BABAT POST – Kejahatan seksual dan kekerasan terhadap perempuan marak terjadi di India. Sebab itulah, pemerintah negeri tersebut membuat aturan baru yang menetapkan bahwa setiap ponsel wajib dilengkapi “tombol darurat” (panic button).
Panic button berfungsi memanggil bantuan apabila pemiliknya menghadapi situasi darurat. Lokasi sang pemilik juga bisa langsung dikirim ke polisi setempat sehingga cepat ditanggapi.
“Teknologi dimaksudkan untuk membuat hidup manusia lebih baik… termasuk bagi keselamatan perempuan,” tulis Kementerian Komunikasi dan Teknologi India.
Panic button dimaksud nantinya bisa dipanggil dengan cara khusus, misalnya dengan menekan tombol angka “5” dan “9” di ponsel.

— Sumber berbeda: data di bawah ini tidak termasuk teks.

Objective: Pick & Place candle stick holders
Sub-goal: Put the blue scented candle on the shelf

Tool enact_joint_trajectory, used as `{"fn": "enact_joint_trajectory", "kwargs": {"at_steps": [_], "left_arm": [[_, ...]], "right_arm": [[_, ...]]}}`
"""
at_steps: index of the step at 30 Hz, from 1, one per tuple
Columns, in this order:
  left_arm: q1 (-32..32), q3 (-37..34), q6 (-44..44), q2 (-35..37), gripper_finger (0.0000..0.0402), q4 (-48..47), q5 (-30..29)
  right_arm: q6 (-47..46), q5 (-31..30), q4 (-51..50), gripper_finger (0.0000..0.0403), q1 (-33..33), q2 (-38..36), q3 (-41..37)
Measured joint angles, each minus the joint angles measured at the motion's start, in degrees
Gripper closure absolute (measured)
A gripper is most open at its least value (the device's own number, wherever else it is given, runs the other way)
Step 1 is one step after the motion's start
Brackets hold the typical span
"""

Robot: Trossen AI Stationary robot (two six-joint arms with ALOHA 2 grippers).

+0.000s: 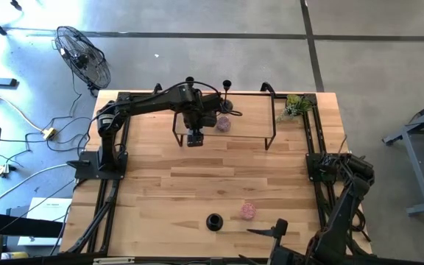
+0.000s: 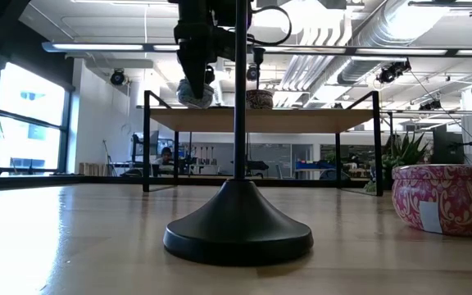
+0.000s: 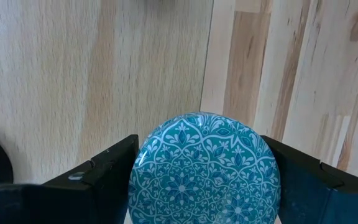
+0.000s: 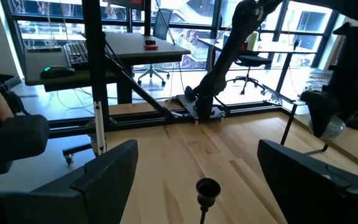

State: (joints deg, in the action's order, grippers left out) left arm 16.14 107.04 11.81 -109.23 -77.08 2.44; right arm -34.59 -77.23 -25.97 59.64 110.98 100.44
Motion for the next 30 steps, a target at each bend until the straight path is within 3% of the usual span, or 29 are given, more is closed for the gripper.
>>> {"fn": "enact_joint_trajectory", "kwargs": {"at_steps": [8, 16, 30], "left_arm": [[0.01, 0.0, 0.08, -0.01, 0.0113, 0.0, -0.03], [0.02, 0.0, 0.67, -0.02, 0.0113, 0.0, -0.04], [0.0, 0.0, 1.88, -0.04, 0.0113, 0.94, 0.24]], "right_arm": [[0.11, -0.76, 0.08, 0.0075, 0.08, 0.0, 0.0], [0.2, -5.88, 0.08, 0.0075, 1.3, 0.0, 0.0], [6.58, -9.68, 0.18, 0.0075, 1.14, 0.0, 0.0]]}}
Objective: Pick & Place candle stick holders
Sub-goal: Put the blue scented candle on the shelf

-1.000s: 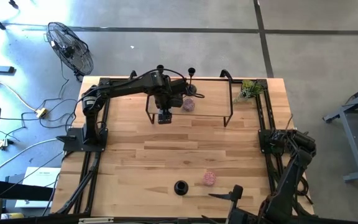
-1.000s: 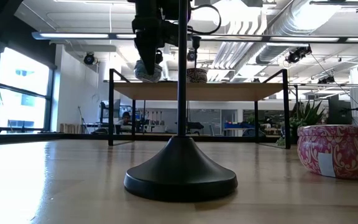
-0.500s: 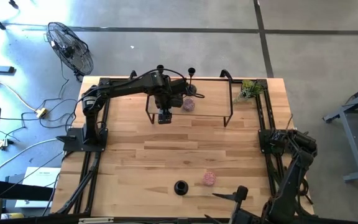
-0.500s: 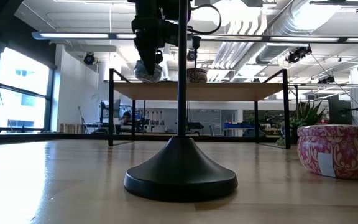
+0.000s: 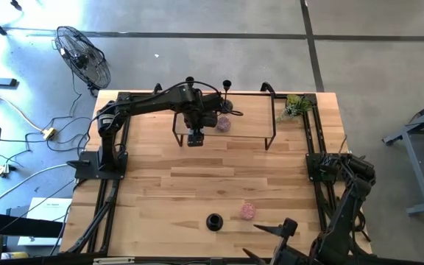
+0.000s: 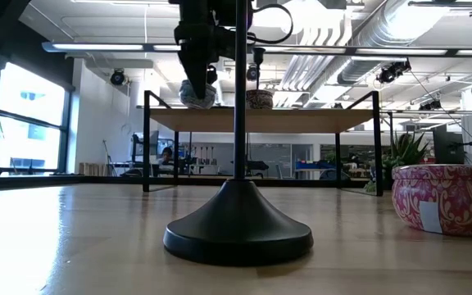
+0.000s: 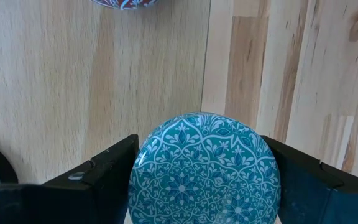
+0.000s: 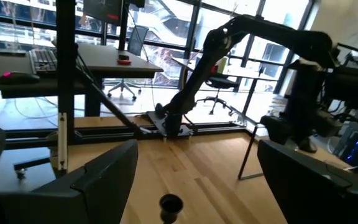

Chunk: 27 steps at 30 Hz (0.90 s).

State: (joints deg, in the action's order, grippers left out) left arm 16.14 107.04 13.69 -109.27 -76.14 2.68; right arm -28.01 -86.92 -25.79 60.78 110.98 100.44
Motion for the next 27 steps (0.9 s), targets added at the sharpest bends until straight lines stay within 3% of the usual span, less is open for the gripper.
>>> {"fn": "enact_joint_trajectory", "kwargs": {"at_steps": [27], "left_arm": [[3.69, 0.0, -0.62, 0.0, 0.0113, 0.35, -2.05]], "right_arm": [[3.94, 1.49, -0.05, 0.0075, -0.05, 0.0, 0.0]]}}
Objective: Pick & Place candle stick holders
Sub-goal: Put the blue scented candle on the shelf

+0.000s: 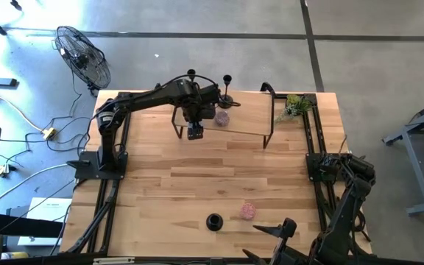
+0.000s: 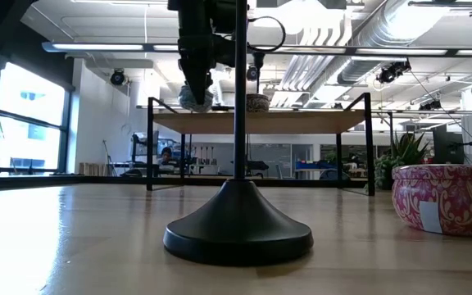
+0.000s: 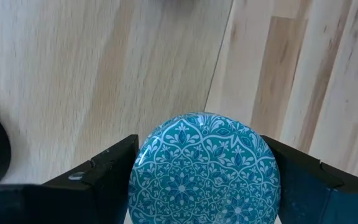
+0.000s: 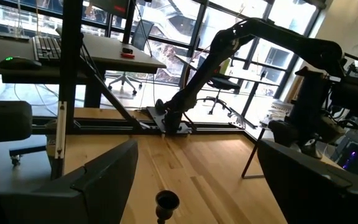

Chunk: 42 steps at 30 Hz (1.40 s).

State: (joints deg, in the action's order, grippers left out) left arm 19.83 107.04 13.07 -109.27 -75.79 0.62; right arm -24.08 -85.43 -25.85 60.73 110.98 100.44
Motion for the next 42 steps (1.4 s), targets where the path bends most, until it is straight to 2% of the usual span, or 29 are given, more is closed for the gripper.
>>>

Untuk smartphone, emergency call bisa langsung dibuat dengan menekan tombol power sebanyak tiga kali dengan cepat.
Sebagaimana dirangkum KompasTekno dari Digital Trends, Rabu (27/4/2016), kebijakan ini akan berlaku efektif untuk semua ponsel yang dijual di India mulai Januari 2017 mendatang.
Setahun setelahnya, mulai Januari 2018, tiap ponsel juga wajib dilengkapi dengan sistem pelacak lokasi Global Positioning System (GPS).
Keselamatan perempuan ramai dibicarakan di India setelah terjadi banyak kasus kejahatan seksual dalam berapa tahun terakhir.
Hampir 25.000 kasus pemerkosaan terjadi di India pada 2012, menurut biro pencatatan kriminal nasional. Sekitar setengah kasus penyerangan seksual ini terjadi di bis, taksi, dan bajaj.
Dan di tahun 2014, tercatat ada sebanyak 337.922 kasus kejahatan terhadap perempuan. Meningkat 9 persen dibanding tahun sebelumnya.
Para pelaku e-commerce di India seperti Flipkart dan Amazon pun ramai menjual aneka produk pertahanan diri bagi perempuan, seperti pepper spray, tongkat, dan stun gun berbentuk lipstick.
India sendiri merupakan salah satu pasar ponsel terbesar di dunia dengan jumlah penduduk mencapai lebih dari 1 miliar orang. Sayangnya, para lelaki di sejumlah daerah pedesaan di negeri itu melarang kaum perempuan memiliki ponsel.
Ditahun 2014 pemerintah India sudah melakukan perbaikan sistem transportasi publik dengan dana awal 15 juta dollar. Rencana itu termasuk memasang pelacak GPS, CCTV, dan fasilitas telepon darurat di semua transportasi publik di 32 kota yang berpenduduk lebih dari satu juta jiwa.
Namun CCTV tersebut ternyata tidak berfungsi dengan baik.